Vasopressors, sometimes called just “pressors,” refers to a group of medications that are used primarily for their ability to vaso-constrict blood vessels. The term inotrope refers to a group of medications used primarily for their ability to improve cardiac output by increasing the force of contraction of the heart. While these terms mean different things, they are often used interchangeably. This reflects the fact that many of these drugs can be both vasopressors and inotropes.
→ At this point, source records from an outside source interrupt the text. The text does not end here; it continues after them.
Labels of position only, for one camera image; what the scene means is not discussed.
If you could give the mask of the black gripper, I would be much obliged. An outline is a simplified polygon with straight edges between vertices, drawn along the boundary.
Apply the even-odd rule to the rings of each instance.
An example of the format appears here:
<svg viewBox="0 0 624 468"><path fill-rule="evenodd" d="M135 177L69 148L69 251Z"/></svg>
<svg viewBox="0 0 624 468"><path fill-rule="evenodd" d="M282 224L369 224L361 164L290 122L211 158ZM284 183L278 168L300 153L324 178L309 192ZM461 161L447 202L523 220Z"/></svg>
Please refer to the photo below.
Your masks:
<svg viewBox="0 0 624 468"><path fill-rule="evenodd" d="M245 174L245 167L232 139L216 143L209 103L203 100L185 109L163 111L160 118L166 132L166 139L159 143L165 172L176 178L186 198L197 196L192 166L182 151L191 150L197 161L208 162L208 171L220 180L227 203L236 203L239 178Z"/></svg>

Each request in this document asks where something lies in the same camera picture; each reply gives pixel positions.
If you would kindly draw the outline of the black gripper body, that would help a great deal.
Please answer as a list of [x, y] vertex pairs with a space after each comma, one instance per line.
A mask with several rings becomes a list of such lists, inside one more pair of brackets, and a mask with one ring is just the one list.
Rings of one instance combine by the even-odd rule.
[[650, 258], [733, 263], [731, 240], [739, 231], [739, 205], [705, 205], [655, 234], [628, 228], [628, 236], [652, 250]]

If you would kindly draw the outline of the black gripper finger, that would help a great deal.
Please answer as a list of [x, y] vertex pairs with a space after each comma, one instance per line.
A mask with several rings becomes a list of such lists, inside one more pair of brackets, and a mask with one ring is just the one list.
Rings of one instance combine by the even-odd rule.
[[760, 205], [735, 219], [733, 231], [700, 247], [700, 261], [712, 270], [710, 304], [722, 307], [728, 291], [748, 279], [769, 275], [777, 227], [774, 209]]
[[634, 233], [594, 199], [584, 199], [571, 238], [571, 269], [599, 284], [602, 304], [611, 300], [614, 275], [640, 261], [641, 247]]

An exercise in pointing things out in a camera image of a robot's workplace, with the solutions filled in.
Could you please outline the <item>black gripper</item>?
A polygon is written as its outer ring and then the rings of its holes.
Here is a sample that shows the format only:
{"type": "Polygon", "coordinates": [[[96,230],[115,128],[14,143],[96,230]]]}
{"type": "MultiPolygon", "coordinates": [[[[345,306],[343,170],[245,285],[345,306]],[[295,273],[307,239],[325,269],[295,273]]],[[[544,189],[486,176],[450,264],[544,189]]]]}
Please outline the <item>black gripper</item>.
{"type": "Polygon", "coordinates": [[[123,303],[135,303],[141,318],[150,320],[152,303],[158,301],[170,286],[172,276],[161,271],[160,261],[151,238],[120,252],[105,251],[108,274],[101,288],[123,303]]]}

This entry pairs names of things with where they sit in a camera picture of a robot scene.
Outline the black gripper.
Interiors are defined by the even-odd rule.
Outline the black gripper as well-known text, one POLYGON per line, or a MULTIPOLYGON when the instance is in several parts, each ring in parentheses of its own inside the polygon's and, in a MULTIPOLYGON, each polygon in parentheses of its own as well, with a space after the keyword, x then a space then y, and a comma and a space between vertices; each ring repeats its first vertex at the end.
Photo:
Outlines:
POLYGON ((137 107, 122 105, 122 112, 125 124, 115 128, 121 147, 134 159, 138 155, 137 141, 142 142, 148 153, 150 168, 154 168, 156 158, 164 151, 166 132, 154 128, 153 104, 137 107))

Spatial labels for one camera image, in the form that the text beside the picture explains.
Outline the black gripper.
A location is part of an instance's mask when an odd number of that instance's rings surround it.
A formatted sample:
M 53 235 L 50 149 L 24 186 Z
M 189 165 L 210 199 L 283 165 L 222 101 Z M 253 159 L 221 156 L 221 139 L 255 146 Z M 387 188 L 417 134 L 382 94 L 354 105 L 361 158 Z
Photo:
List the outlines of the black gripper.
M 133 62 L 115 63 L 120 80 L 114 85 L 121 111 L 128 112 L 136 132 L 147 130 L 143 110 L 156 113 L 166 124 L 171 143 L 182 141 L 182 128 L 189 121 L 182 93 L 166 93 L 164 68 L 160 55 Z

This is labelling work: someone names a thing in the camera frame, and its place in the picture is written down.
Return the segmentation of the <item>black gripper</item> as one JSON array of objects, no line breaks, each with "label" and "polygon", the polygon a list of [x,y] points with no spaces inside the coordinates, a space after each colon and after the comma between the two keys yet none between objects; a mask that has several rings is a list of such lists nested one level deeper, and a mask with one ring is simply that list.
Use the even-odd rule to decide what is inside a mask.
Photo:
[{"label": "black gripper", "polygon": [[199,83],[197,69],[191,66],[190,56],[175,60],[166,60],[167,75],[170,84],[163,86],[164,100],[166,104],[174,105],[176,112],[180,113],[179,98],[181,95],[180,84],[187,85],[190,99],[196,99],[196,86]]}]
Not all vasopressors are the same

The three most common, first-line vasopressors are dopamine, epinephrine and norepinephrine. All three agents are catecholamines, which generally have the physiological effects described by their ability to stimulate sympathetic alpha and beta receptors.
The three most common, first-line vasopressors are dopamine, epinephrine and norepinephrine. All three agents are catecholamines, which generally have the physiological effects described by their ability to stimulate sympathetic alpha and beta receptors. (Photo/Getty Images)

The three most common, first-line vasopressors are dopamine, epinephrine and norepinephrine. All three agents are catecholamines, which generally have the physiological effects described by their ability to stimulate sympathetic alpha and beta receptors.
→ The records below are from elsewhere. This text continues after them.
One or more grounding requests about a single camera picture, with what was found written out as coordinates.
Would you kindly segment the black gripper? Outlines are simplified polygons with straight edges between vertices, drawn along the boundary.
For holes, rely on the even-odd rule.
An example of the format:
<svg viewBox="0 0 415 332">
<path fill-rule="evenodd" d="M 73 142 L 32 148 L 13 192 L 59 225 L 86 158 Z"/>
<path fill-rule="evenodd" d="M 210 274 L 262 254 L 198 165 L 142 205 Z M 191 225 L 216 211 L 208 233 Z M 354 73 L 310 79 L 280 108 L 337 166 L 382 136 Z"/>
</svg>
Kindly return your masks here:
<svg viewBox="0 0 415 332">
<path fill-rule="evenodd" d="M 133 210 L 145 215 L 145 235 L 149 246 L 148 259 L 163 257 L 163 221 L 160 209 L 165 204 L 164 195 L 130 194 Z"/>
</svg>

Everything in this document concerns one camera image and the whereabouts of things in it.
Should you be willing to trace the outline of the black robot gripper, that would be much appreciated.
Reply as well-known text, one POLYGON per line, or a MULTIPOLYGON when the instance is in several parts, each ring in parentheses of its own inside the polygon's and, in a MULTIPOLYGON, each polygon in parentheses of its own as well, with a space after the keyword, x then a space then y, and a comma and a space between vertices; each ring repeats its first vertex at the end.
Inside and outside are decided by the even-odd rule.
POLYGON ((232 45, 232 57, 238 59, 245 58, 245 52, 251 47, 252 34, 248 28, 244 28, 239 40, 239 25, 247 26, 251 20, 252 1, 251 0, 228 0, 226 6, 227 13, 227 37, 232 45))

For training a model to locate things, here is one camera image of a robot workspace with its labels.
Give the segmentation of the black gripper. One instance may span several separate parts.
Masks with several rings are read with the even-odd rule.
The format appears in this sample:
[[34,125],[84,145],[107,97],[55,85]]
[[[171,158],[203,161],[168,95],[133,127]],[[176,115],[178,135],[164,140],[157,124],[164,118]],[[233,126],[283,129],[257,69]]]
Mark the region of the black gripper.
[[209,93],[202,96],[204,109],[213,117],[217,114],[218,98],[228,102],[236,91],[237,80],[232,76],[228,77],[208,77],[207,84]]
Alpha stimulation primarily causes smooth muscle within the arteries and arterioles to contract, increasing afterload and systemic vascular resistance. Beta stimulation has a number of effects; Beta-1 is most significant for cardiac output. This increases contractility (inotropic effects) as well as heart rate (chronotropic effects). Additionally, dopamine has dopaminergic stimulation, which at low doses increases blood flow to the spleen and kidneys [2].

How norepinephrine, dopamine and epinephrine work

Norepinephrine increases blood pressure by vasoconstriction (alpha effects) and has very little effect on beta until it reaches the higher doses. In contrast, low and mid-range doses of dopamine and epinephrine increase blood pressure by increasing cardiac output through a combination of increased contractility and heart rate (beta effects).
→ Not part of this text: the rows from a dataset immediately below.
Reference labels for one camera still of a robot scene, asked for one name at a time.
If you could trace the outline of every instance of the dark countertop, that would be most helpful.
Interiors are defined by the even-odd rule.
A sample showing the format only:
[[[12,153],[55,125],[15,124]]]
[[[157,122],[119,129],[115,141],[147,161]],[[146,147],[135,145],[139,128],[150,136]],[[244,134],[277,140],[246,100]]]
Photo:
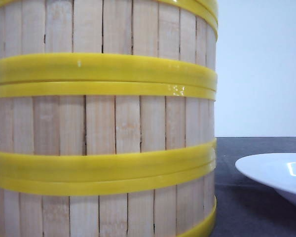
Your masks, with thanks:
[[[296,237],[296,207],[236,168],[245,156],[296,153],[296,137],[218,138],[216,226],[211,237]]]

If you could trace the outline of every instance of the yellow band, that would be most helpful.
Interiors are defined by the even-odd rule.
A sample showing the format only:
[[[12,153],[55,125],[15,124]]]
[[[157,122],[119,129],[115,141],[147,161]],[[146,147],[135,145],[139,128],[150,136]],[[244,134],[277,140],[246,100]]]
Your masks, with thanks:
[[[214,207],[211,213],[200,224],[177,237],[208,237],[215,225],[216,209],[217,200],[215,197]]]
[[[0,0],[0,7],[16,0]],[[157,0],[181,7],[202,17],[216,32],[218,29],[218,6],[216,0]]]
[[[53,196],[108,195],[158,189],[216,167],[216,140],[168,151],[38,156],[0,152],[0,187]]]
[[[215,99],[217,75],[154,57],[47,53],[0,59],[0,98],[38,95],[166,95]]]

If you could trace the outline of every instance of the white plate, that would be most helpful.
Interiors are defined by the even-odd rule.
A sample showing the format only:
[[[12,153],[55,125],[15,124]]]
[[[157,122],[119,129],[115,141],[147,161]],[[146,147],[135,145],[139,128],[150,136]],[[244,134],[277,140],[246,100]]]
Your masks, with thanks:
[[[296,153],[271,153],[243,157],[236,168],[247,177],[273,187],[296,205]]]
At higher doses of dopamine and epinephrine, blood pressure continues to increase as alpha effects lead to vasoconstriction. The dopaminergic effects, or so-called renal dose of dopamine has not proved to be of any use clinically.

Which vasopressors work best?

Unfortunately, there are far more opinions than answers as to which vasopressors work best. A recent Cochrane review of six vasopressors, including dopamine, epinephrine and norepinephrine, determined that “evidence is insufficient to prove that any of the vasopressors at assessed doses are superior over others in terms of mortality” [3].

Several studies have discussed side effects specific to each vasopressor. One of the frequently cited papers that evaluated dopamine versus norepinephrine found that dopamine nearly doubled the risk of arrhythmia [4,5]. Research comparing epinephrine to norepinephrine noted that despite having no difference in mortality, epinephrine caused higher heart rates, higher lactate levels and higher incident of refractory shock [6].

Norepinephrine has been studied the most, so it has both the most and the strongest evidence for its use. This has led to it becoming the most common first-line vasopressor. It is important to remember that this has happened because norepinephrine has fewer side effects than epinephrine or dopamine, not because more patients survive when it’s administered.

Not all shock states are the same

Vasogenic shock states are easy to understand. Vasopressors cause vasoconstriction, so it makes sense that they are most useful in vasodilatory forms of shock. Norepinephrine in septic shock has the largest and strongest body of evidence supporting it and is the agent of choice when initial fluid fails, or – as is the case in sepsis-associated with COVID-19 – a conservative fluid strategy is recommended [7]. Anaphylaxis, also a vasodilatory form of shock, is often found with wheezing and shortness of breath. Epinephrine is the only first-line vasopressor that also has beta-2 stimulation, leading to bronchodilation. This, combined with the alpha stimulated vasoconstriction for hypotension, means it is the recommended agent for anaphylactic shock [8].

Cardiogenic shock is more nuanced. Because the primary cause of the shock is a pump problem, drugs like dopamine and epinephrine would seem to make sense. However, norepinephrine is the first-line choice, because the evidence that is available suggests avoiding tachycardia in these patients is better [6]. The exception involves bradycardia. AHA guidelines suggest beta adrenergic properties are reasonable, and specifically mentions a single study that found no difference in outcome for bradycardia between dopamine and transcutaneous pacing [8].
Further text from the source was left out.